Problem description => The answer is the number of lines in the data that contain the word "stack"; give it alone.

Data block =>
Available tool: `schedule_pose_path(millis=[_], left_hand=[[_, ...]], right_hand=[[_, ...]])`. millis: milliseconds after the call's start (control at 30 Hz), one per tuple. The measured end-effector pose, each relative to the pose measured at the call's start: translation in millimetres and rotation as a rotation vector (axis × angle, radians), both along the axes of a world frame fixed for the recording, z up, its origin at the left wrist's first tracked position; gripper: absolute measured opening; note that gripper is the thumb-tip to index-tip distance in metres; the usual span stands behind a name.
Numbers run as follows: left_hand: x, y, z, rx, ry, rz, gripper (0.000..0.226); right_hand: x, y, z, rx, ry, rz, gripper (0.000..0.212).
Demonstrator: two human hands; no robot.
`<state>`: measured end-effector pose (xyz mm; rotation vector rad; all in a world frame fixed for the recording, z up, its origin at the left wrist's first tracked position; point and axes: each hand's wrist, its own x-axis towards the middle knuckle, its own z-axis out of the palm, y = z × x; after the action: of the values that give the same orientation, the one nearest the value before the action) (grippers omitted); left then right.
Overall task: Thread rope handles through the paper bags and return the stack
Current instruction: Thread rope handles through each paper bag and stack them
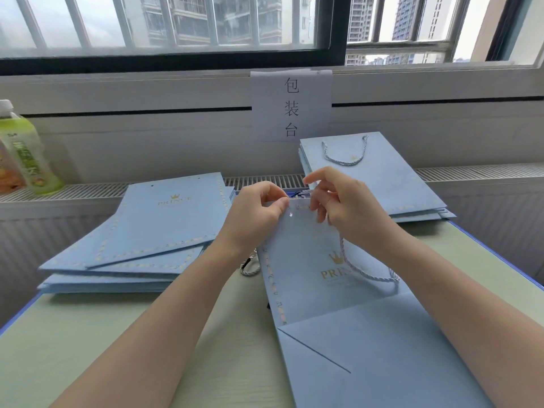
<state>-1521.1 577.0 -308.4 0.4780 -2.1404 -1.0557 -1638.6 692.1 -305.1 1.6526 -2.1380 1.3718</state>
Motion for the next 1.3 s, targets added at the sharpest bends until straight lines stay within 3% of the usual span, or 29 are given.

Solution => 2